In einem vorigen Post habe ich angedeutet, dass es gleich wäre, ob nun eine internationale Geheimdienstclique alle Daten über uns kennt oder ob die Daten öffentlich für alle zugänglich sind. Das ist natürlich etwas ungenau.

Für viele Menschen scheint es wichtiger zu sein, was die Nachbarinnen über sie wissen als irgendwelche Geheimdienste. Dieser Unterschied ist auch von praktischer Relevanz: Wer etwa gegen das Gesetz verstößt, muss sich davor fürchten, was die Strafverfolgungsbehörden des eigenen Landes über sie wissen. Von der NSA und den anderen Geheimdiensten droht ihr erst mal keine Gefahr. Denn die Geheimdienste haben an einfachen Kriminellen gar kein Interesse.
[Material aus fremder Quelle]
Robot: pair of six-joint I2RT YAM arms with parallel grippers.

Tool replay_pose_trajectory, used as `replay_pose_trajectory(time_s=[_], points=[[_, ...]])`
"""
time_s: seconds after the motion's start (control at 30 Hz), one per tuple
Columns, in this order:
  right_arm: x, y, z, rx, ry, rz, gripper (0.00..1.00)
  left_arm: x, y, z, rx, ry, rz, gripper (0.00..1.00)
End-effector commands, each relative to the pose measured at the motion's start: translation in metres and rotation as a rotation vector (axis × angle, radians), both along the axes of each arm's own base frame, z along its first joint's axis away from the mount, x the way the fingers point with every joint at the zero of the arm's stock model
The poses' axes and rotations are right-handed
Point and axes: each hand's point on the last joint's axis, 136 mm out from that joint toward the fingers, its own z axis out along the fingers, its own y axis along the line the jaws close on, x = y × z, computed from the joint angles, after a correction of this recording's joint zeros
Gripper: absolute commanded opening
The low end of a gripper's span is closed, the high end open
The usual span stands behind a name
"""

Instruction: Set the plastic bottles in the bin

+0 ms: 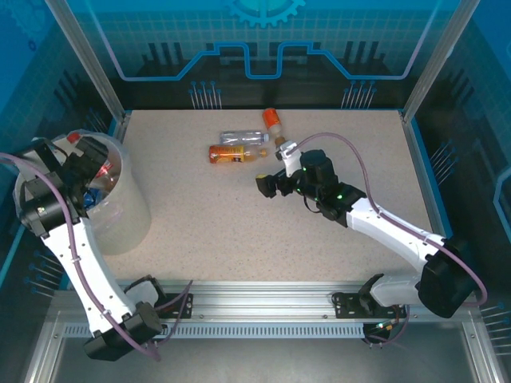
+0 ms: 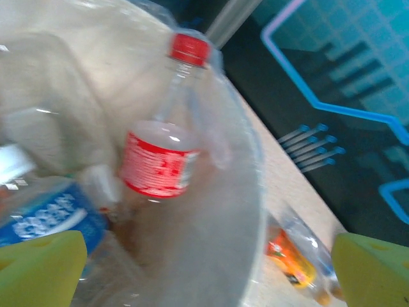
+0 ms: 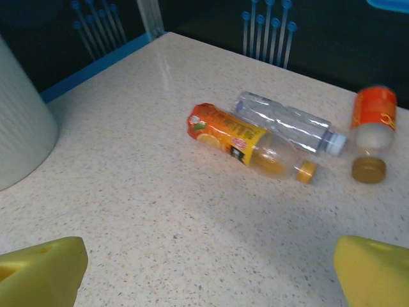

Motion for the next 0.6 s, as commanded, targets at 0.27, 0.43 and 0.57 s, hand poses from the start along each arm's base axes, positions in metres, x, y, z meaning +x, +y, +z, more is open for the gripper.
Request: replay_pose_trajectory(time_s=[0.27, 0.43, 0.57], points=[[0.079, -0.093, -0.053, -0.029, 0.348, -0.406, 1.0, 0.046, -0.132, 0.066, -0.119, -0.439, -0.604, 0.99], [0.117, -0.101, -0.082, -0.168, 0.428, -0.392, 1.0, 0.055, -0.162, 0.061, -0.163, -0.488, -0.727, 0.99], [0.154, -0.094, -0.103, -0.282, 0.45, -0.35, 0.97, 0.061, -0.177, 0.049, -0.199, -0.478, -0.775, 0.99]])
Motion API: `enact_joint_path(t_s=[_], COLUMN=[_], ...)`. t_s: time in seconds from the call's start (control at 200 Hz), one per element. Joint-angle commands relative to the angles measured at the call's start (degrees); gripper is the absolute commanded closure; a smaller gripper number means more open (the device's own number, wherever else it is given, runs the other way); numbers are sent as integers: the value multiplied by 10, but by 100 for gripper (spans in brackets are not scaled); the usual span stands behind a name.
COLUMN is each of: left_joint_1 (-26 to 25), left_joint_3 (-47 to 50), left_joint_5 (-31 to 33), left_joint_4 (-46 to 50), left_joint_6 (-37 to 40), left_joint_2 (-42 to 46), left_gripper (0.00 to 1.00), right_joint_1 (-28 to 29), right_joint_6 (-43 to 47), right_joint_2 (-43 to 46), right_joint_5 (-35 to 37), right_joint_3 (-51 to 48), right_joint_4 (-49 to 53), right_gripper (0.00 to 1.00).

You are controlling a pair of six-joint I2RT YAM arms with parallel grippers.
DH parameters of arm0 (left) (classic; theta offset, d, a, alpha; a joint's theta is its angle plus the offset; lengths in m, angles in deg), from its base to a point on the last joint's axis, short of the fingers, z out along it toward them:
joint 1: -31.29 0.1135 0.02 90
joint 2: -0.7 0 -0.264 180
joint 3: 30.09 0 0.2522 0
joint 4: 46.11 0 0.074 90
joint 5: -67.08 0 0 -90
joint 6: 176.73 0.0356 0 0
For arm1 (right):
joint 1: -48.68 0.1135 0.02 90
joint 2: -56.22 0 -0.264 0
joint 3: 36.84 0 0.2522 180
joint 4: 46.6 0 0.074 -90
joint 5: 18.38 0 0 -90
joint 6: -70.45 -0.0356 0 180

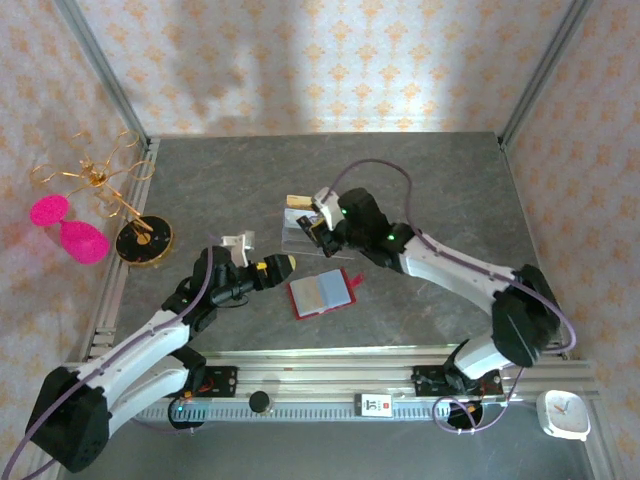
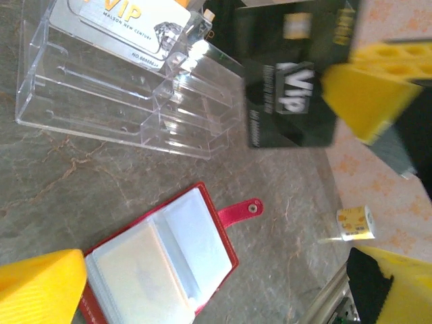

Das ist wohl einer der Gründe für die allgemeine Lethargie, die nach den Snowden-Enthüllungen herrscht. Alle haben etwas zu verbergen, warum sie sich um ihre Privatsphäre sorgen. Aber nicht vor einer geheimen Abteilung des US-Militärs. Weil die machen ja nichts. Und so besteht ein stilles Abkommen zwischen den Geheimdiensten und den Gesellschaften: Solange ihr unsere Privatspäre nicht öffentlich untergrabt, könnt ihr weiter meine Kommunikation abhören. Das Leben geht ja weiter. Wenn dann sogar noch Terroranschläge verhindert werden können, ist es sogar ein super Deal.

Dieser Schluss ist für die meisten Menschen auch erst mal zutreffend. Zumindest, solange sie keine verantwortliche Position in ihrer Gesellschaft anstreben. Dann würde es für die Geheimdienste nämlich doch interessant, ihre Daten nicht nur zu speichern, sondern sie auch gegen diese Menschen zu verwenden. Natürlich nur, wenn sie politisch nicht auf der Linie der Geheimdienste agieren. Ein Perpetuum Mobile der Macht: Macht erhält, wer den Diensten die Macht erhält.

Das Bürgertum der Wohlhabenden deckt dabei die Machthaberinnen im Schatten durch schweigende Zustimmung. Im Gegenzug schützen die das bürgerliche Gesellschaftsmodell.